→ **DATA SHOWN**

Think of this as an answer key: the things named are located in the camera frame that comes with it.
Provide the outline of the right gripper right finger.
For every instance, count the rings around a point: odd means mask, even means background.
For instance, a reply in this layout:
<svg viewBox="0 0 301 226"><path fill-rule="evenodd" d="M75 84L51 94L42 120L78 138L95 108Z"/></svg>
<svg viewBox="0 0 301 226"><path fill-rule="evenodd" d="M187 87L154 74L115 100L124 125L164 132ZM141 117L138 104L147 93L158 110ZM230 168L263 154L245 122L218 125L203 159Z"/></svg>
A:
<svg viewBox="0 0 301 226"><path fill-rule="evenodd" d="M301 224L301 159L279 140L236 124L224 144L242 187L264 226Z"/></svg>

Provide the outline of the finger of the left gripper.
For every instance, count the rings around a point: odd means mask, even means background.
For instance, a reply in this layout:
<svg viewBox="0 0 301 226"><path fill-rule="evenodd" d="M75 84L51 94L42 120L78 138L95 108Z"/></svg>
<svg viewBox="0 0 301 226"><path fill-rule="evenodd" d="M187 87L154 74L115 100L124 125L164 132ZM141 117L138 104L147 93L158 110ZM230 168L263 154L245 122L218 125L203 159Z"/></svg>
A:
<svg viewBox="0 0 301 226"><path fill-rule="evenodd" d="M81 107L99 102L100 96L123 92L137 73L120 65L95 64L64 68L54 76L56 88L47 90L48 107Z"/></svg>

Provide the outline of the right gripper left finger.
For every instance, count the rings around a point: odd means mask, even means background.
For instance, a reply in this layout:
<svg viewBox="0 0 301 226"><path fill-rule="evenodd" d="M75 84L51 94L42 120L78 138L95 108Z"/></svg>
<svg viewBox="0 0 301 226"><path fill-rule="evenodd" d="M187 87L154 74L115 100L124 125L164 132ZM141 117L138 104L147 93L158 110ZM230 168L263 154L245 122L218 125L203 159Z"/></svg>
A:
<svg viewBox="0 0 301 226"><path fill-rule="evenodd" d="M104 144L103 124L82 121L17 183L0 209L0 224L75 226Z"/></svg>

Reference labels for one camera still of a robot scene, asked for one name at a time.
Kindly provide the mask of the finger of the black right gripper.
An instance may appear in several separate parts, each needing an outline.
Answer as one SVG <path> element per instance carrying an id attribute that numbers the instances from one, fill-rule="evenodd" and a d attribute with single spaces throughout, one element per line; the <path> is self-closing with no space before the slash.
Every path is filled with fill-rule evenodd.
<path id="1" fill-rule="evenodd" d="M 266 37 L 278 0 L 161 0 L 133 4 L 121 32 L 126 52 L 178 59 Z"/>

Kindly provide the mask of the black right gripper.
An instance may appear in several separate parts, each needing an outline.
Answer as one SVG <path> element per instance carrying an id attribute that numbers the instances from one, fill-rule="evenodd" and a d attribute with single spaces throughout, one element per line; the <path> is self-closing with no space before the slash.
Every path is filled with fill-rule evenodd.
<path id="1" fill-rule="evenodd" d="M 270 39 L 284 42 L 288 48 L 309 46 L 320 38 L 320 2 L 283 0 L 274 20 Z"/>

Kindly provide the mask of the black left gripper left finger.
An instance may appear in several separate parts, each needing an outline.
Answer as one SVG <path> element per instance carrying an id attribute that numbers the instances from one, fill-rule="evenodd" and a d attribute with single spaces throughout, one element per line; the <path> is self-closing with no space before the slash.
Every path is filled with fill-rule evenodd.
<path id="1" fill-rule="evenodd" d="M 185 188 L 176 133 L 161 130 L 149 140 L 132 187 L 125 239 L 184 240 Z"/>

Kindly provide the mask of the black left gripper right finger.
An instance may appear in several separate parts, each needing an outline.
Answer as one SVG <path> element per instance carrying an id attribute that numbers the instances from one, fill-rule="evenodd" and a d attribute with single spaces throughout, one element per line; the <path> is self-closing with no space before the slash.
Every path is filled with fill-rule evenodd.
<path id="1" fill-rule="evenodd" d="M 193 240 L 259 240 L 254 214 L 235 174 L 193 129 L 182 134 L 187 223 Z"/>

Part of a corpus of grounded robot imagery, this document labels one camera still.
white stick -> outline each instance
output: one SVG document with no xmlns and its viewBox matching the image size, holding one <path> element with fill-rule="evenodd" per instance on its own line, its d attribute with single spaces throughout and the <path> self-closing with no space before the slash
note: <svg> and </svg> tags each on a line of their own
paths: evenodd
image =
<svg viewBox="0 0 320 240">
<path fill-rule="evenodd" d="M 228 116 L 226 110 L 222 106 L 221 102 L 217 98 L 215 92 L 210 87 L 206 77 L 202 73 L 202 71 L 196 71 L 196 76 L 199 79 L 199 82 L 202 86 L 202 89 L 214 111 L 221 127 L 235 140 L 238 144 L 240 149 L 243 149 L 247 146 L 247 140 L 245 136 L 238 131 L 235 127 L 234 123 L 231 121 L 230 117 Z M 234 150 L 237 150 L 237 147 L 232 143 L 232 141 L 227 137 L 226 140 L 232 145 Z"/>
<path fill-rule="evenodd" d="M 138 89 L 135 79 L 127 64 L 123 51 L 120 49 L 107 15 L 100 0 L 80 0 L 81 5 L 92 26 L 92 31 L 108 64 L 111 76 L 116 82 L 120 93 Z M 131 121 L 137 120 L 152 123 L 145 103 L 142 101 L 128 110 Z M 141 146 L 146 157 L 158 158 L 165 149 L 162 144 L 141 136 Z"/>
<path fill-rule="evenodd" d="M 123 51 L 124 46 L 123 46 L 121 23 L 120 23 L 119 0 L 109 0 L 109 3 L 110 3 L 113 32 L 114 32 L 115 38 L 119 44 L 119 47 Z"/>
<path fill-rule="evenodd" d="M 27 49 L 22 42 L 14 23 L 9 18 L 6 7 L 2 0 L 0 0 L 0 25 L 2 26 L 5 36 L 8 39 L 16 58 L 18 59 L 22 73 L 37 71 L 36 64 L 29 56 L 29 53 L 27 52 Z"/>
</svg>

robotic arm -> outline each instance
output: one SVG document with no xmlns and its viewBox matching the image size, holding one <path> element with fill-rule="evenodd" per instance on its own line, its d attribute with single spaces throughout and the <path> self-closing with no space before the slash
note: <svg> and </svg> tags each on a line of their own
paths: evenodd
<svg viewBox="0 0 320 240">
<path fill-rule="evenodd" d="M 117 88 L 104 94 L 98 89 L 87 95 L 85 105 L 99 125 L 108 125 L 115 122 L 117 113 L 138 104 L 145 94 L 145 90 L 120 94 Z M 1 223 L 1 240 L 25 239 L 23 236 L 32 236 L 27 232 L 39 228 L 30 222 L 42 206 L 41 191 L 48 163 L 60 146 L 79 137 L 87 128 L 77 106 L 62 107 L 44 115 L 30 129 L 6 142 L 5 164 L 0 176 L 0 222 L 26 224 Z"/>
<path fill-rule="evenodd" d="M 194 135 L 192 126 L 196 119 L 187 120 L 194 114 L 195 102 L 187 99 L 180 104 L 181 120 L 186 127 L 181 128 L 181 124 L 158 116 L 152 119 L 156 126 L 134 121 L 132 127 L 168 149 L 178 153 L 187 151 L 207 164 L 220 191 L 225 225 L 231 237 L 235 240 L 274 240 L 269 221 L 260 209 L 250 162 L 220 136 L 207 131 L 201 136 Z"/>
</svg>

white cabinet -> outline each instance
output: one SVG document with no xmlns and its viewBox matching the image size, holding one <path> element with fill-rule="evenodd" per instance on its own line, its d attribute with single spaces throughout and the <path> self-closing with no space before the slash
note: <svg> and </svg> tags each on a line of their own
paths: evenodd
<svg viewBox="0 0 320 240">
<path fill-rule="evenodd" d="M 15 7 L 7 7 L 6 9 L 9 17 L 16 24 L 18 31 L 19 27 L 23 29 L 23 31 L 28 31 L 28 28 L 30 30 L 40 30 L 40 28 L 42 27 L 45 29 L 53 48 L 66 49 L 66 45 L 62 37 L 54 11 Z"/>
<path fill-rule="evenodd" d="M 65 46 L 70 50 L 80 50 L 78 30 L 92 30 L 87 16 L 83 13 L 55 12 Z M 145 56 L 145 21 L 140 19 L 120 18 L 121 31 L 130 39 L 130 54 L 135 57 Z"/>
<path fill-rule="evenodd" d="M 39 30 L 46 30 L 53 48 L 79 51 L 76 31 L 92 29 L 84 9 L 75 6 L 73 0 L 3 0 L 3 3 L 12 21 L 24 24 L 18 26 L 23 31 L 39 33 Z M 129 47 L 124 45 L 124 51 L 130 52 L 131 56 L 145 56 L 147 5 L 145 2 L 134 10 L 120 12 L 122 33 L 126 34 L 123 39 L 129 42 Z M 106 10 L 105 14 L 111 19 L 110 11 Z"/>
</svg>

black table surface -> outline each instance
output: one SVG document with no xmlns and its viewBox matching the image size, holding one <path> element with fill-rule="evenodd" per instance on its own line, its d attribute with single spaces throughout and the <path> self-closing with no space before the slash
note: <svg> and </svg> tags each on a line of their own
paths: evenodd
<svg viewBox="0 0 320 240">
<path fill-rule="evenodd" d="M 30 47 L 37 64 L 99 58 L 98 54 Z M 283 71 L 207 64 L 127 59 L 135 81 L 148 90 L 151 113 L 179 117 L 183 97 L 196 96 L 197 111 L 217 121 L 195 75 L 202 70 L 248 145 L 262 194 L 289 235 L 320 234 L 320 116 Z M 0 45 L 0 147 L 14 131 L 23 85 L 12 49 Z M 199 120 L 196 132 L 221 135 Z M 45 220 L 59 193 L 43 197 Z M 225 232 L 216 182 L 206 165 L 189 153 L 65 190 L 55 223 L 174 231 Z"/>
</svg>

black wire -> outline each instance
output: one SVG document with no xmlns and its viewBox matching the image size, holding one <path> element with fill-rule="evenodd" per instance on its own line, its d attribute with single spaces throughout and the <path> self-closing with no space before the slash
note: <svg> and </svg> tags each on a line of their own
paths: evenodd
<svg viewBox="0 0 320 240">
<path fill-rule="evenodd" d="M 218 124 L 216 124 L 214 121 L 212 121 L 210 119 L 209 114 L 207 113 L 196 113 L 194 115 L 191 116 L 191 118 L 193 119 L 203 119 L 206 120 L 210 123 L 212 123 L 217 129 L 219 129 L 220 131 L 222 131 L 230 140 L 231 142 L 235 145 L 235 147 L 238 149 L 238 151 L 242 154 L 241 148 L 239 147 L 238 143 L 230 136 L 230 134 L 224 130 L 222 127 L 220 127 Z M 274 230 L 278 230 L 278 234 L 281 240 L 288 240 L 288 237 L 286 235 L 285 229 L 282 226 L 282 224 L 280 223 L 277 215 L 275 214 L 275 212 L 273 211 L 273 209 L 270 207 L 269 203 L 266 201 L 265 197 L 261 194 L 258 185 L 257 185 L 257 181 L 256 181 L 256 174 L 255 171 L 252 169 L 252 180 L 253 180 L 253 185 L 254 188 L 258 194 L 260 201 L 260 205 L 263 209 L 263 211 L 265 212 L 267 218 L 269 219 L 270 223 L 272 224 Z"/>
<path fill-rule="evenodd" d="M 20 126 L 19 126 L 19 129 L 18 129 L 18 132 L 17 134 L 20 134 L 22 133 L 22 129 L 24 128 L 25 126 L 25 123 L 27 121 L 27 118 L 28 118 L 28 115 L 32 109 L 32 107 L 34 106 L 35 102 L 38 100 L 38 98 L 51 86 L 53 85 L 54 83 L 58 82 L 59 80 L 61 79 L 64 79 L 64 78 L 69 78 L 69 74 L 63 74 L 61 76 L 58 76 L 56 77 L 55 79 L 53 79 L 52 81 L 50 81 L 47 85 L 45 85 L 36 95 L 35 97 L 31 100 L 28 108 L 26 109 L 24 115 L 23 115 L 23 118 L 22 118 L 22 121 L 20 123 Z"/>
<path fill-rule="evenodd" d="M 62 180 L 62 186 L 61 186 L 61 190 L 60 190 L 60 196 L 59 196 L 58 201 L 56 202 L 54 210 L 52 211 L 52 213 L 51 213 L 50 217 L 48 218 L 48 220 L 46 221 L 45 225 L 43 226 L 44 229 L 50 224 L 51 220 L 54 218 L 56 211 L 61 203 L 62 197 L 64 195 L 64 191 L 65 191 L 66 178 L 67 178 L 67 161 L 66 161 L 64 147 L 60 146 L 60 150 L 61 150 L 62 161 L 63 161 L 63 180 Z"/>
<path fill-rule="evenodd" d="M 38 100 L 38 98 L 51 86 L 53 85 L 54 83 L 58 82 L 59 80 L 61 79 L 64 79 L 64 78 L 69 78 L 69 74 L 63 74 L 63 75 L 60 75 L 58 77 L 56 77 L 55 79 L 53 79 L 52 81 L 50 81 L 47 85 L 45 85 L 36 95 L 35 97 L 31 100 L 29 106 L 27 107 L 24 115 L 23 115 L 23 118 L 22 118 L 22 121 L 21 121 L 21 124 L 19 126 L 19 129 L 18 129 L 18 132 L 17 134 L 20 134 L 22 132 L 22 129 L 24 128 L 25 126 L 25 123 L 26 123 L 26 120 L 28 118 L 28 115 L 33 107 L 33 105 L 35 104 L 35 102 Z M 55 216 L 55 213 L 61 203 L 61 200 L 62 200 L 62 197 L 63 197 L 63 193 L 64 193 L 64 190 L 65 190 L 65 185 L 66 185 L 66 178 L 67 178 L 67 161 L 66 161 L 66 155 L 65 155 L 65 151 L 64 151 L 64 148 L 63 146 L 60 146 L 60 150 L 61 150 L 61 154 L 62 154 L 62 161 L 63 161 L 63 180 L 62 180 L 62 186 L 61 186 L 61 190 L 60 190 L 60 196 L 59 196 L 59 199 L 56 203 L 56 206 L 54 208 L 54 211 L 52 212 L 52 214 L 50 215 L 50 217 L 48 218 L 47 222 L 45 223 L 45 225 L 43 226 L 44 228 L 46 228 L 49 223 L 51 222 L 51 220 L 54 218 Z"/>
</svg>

→ **ABOUT THIS EXERCISE**
Look above for the line holding "Kindly provide the mask of the finger", then set down exactly that line and every line after it up to and including the line holding "white stick -> outline each instance", with nothing else.

→ **RESULT**
Kindly provide the mask of the finger of the black right gripper.
An instance may appear in several separate parts, each needing an outline.
Answer as one SVG <path> element per instance carrying an id attribute that numbers the instances from one, fill-rule="evenodd" and a d attribute with single spaces throughout, one element per line; the <path> is self-closing with no space before the slash.
Every path is filled with fill-rule evenodd.
<path id="1" fill-rule="evenodd" d="M 266 37 L 278 0 L 161 0 L 133 4 L 121 32 L 126 52 L 178 59 Z"/>

Kindly provide the mask of the black right gripper.
An instance may appear in several separate parts, each needing an outline.
Answer as one SVG <path> element per instance carrying an id attribute that numbers the instances from one, fill-rule="evenodd" and a d attribute with single spaces throughout, one element per line; the <path> is self-closing with no space before the slash.
Every path is filled with fill-rule evenodd.
<path id="1" fill-rule="evenodd" d="M 270 39 L 284 42 L 288 48 L 309 46 L 320 38 L 320 2 L 283 0 L 274 20 Z"/>

Kindly provide the mask of the black left gripper left finger.
An instance may appear in several separate parts, each needing an outline.
Answer as one SVG <path> element per instance carrying an id attribute that numbers the instances from one, fill-rule="evenodd" and a d attribute with single spaces throughout, one element per line; the <path> is self-closing with no space before the slash.
Every path is filled with fill-rule evenodd.
<path id="1" fill-rule="evenodd" d="M 185 188 L 176 133 L 161 130 L 149 140 L 132 187 L 125 239 L 184 240 Z"/>

Kindly provide the mask of the black left gripper right finger.
An instance may appear in several separate parts, each needing an outline.
Answer as one SVG <path> element per instance carrying an id attribute that numbers the instances from one, fill-rule="evenodd" and a d attribute with single spaces throughout, one element per line; the <path> is self-closing with no space before the slash.
Every path is filled with fill-rule evenodd.
<path id="1" fill-rule="evenodd" d="M 193 240 L 259 240 L 254 214 L 235 174 L 193 129 L 182 134 L 187 223 Z"/>

Part of a corpus of grounded robot imagery, this document labels one camera still.
white stick -> outline each instance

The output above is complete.